I’ve done a lot of projects this past year (you can find the full list on nicolepoole.com
); I’m proud of all of them because they’ve fulfilled their purpose of compassionately and joyfully connecting with people.
I’ve gotten a lot of press about @wordsmiff405, my handle for “chalk bombs of love” that I drop on OKC sidewalks. To be honest, while the attention is validating, it’s deeply humbling - it’s hard to feel “proud” of my drawings because I’m an amateur with a deep respect for the skills and dedication of career visual artists; that being said, they’ve helped people feel good, and they’ve given me something meaningful to get better at...and a blessed sense of belonging. It’s been nice to have my desire to connect with folks outweigh my insecurities.
I am unabashedly proud of “You Are Here,” a 9-location, simultaneous performance event I produced Downtown, funded by a microgrant from Downtown OKC Partnership and ULI Oklahoma. I wanted to show how performance can energize any location, even during a pandemic, and to highlight some of the OKC talent who blow my mind with their expression: Gregory II, Poetry & Chill; Al Bostick, Modern Day-Griot; Angie LaPaglia, Poet; Angel Little, Life-Giving Artsmith, Molly O’Connor, Performance Art; Alfonso Pule & the Groovemeant Community of Streetdancers; Stephen Salewon, singer/songwriter; Katelyn Prewitt & Emma Torres from Perpetual Motion Dance; and Nathaniel Tylor, Innate Dance, with special guests Emmanuel Salewon and Tony Tee. Passers by could sit in a single chair six feet away from the performer and voilà - people got their very own performance on the spot that reconnected them with the intimacy and immediacy of the performing arts. Bricktown Partnership hired us to do a mini-version in the fall, and I hope to do more. Paying performing artists, especially at a time when gigs have vanished, is one of the most satisfying feelings ever (everyone should try it)!

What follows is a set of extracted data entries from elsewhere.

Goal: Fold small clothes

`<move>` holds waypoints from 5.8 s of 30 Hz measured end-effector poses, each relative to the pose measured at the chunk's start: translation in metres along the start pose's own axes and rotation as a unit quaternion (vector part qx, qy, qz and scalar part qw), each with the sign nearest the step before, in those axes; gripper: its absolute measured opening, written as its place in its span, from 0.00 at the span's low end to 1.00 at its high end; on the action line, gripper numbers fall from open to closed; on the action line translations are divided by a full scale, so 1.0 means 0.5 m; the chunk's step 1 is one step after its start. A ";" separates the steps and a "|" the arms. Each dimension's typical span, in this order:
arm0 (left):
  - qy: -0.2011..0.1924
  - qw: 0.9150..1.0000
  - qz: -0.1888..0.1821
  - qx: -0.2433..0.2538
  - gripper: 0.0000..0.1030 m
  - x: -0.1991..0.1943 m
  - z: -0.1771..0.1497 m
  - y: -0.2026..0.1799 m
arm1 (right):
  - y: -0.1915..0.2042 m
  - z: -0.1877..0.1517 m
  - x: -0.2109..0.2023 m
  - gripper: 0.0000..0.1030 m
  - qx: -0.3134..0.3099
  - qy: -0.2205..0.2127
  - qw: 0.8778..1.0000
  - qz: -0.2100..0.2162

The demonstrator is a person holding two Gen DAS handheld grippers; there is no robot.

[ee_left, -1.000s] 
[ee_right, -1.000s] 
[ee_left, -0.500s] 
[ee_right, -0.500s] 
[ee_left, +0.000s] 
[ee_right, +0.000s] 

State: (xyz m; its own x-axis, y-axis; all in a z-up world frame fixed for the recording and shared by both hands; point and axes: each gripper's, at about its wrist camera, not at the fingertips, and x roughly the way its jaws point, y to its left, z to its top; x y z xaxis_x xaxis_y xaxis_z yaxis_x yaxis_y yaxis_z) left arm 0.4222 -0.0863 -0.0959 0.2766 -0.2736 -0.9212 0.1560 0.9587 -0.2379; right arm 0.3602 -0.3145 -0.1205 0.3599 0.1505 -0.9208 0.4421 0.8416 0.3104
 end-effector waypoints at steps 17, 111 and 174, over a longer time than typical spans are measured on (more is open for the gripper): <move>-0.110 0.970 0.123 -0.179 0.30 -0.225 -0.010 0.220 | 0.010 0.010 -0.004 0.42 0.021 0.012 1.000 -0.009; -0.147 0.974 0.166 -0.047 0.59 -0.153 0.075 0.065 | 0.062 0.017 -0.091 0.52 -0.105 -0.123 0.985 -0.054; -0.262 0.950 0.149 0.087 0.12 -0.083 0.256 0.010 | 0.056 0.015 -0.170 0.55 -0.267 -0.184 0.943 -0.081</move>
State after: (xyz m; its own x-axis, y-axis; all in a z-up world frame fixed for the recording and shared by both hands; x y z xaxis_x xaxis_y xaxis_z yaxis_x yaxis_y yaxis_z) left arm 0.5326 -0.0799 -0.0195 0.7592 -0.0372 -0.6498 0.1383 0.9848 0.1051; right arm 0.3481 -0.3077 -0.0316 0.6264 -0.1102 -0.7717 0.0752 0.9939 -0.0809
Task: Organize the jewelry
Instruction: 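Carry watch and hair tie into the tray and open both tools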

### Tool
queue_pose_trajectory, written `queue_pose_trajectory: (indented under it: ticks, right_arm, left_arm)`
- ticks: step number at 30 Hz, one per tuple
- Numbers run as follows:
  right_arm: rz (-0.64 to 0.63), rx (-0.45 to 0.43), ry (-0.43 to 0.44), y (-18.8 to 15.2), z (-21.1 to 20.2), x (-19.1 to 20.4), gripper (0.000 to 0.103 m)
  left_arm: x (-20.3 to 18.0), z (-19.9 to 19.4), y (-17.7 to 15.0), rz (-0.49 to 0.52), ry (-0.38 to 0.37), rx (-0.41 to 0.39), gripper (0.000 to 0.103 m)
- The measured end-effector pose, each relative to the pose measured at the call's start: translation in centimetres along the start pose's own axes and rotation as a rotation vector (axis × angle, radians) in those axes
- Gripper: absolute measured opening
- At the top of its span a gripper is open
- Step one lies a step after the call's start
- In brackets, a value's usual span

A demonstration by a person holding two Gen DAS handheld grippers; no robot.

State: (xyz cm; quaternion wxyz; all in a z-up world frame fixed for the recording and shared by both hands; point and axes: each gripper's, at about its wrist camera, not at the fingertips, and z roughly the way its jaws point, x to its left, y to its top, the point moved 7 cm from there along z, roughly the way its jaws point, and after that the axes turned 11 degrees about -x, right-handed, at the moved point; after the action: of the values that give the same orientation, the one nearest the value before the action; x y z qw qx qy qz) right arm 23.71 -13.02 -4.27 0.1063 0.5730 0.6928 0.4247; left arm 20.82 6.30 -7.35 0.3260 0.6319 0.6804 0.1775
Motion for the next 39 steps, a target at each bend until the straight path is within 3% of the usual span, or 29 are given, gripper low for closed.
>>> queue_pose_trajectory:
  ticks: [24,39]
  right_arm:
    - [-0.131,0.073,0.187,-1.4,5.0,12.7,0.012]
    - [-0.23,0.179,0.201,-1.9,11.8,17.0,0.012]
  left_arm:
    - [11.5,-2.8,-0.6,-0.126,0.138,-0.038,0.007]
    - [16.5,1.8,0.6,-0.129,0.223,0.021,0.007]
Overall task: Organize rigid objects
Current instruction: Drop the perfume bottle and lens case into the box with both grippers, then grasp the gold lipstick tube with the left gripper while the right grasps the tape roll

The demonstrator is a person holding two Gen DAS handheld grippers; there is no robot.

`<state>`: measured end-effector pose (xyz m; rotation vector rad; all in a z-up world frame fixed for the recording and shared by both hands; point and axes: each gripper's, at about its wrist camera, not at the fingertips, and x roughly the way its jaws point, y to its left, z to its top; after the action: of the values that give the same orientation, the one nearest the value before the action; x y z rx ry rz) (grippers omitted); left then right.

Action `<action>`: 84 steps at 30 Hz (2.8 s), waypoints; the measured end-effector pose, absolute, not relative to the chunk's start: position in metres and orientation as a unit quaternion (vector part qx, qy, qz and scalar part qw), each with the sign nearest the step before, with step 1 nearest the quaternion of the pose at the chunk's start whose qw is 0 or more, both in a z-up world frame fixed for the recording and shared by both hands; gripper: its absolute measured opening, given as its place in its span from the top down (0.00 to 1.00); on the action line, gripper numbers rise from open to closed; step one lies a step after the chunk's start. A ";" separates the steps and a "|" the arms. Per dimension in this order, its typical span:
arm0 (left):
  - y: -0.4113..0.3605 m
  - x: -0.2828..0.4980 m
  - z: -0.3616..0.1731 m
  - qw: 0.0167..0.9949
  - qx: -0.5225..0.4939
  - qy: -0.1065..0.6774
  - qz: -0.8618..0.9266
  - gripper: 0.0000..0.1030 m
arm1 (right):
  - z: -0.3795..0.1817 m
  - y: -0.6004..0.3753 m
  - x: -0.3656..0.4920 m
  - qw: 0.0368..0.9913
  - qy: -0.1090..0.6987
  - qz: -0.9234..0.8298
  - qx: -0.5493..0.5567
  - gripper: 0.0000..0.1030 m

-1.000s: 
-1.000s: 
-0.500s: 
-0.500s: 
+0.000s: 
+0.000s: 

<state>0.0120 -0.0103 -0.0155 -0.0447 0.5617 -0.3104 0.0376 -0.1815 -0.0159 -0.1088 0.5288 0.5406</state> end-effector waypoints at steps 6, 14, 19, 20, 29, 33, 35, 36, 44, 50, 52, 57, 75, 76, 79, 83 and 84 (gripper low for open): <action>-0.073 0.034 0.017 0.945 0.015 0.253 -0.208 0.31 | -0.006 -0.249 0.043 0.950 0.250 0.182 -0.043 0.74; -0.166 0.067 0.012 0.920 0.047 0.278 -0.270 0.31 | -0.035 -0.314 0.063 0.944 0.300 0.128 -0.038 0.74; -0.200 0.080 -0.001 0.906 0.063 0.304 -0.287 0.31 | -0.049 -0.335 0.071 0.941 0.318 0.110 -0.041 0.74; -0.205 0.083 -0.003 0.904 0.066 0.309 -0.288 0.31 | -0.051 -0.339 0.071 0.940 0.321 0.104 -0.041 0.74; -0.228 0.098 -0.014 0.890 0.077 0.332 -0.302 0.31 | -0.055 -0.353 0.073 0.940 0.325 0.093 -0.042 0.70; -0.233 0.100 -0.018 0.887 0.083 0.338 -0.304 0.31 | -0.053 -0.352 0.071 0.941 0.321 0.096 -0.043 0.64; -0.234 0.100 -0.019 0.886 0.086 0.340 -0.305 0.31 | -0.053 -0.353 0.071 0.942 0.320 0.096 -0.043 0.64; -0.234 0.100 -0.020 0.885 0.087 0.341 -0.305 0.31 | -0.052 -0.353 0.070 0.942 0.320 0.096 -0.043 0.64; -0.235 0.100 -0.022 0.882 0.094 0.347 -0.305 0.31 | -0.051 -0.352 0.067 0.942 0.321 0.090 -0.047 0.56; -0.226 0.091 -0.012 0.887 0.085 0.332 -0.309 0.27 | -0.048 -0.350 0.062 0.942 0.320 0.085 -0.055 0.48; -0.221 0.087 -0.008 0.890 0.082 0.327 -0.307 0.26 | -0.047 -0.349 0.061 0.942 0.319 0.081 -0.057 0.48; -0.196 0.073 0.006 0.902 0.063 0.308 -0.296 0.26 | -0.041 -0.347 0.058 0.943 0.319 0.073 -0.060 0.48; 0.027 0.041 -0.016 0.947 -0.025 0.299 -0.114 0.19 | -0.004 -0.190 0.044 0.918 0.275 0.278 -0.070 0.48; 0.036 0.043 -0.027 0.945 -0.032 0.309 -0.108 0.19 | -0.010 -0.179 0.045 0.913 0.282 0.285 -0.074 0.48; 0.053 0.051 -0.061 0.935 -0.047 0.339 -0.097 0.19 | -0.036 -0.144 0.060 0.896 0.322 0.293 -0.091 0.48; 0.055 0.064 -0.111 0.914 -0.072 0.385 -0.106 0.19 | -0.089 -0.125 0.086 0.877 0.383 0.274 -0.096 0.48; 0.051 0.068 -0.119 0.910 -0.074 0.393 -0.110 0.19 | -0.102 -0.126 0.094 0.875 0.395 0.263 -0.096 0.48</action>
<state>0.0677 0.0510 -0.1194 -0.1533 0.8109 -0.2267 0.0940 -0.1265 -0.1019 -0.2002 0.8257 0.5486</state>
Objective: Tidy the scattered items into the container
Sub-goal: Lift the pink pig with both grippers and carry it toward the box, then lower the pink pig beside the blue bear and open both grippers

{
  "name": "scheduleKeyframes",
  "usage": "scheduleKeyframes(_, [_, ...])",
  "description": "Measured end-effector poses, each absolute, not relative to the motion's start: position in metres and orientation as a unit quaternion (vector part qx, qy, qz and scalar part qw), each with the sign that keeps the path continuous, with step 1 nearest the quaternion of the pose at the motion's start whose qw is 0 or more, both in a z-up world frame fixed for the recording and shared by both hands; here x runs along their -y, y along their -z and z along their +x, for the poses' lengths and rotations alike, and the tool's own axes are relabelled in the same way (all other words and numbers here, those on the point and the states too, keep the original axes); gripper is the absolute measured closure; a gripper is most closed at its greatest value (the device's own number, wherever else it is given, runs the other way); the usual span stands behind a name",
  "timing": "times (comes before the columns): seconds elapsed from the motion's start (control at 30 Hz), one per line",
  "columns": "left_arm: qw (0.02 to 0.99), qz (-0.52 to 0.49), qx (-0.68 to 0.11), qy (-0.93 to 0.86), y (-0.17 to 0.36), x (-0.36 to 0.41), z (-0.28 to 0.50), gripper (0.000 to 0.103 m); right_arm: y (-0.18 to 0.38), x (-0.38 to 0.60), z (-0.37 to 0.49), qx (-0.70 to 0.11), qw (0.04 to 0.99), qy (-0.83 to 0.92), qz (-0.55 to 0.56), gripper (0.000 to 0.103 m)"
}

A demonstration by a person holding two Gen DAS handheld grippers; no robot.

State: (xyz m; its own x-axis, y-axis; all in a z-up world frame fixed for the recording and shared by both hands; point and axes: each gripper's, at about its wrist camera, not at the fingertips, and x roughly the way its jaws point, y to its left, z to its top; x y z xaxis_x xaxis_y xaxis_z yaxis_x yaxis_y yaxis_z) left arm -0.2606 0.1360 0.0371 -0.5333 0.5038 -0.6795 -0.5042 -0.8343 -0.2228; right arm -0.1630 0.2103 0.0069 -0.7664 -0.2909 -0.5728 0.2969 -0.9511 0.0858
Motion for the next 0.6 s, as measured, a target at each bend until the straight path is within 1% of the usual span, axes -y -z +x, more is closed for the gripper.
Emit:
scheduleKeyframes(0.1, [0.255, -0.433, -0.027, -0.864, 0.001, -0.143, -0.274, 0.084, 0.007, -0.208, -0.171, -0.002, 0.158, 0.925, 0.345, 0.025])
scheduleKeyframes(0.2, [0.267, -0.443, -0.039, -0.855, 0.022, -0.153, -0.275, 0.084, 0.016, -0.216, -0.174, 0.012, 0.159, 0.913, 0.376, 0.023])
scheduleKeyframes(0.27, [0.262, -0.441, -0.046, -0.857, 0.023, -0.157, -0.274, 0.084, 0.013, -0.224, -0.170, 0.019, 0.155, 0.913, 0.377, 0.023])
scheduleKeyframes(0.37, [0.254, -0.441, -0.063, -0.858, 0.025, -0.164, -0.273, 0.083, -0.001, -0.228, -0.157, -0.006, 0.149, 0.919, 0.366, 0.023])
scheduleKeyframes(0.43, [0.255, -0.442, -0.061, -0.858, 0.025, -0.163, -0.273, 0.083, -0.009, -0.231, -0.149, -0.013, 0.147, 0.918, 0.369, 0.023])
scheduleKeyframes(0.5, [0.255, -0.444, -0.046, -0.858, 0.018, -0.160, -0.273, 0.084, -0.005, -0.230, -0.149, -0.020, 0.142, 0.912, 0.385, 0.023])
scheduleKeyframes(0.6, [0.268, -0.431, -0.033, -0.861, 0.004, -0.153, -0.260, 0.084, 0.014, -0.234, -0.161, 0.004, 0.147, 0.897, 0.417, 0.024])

OKG: What has inspired you the most this year?
Poole: Community effort for the greater good has brought me to my knees with hope, awe and gratitude. My top two examples are: 1) the heartbreak-fueled solidarity, determination and power of Black Lives Matter; and 2) witnessing the selflessness, sacrifice and resiliency of workers; from healthcare to food chain, teachers to drivers and all points in between, humans that we don’t think about often enough are giving it their all to help us all carry on...and I hope we carry on by modeling the examples of service, compassion and unity that we have witnessed this year.
OKG: What has been the best thing about your 2020?
Poole: Realizing that I have the power to change long-held, inaccurate beliefs that don’t do anyone any good.
OKG: Goals for 2021?
Poole: Elevating and amplifying artistic expression in Oklahoma, expanding my idea of what’s possible for my own work, sending out the best vibes I can, and continuing my yen for delightful disruption.
OKG: First thing you want to do when it’s safe to finally do it?
Poole: A giggling and relieved mess of a dogpile with friends, just before we go to a jam-packed theater.
OKG: Anything else you’d like to add?
Poole: Despite what we see on the news, there are more honest people than greedy people in the world. Be curious about others; we’re more alike than you can imagine.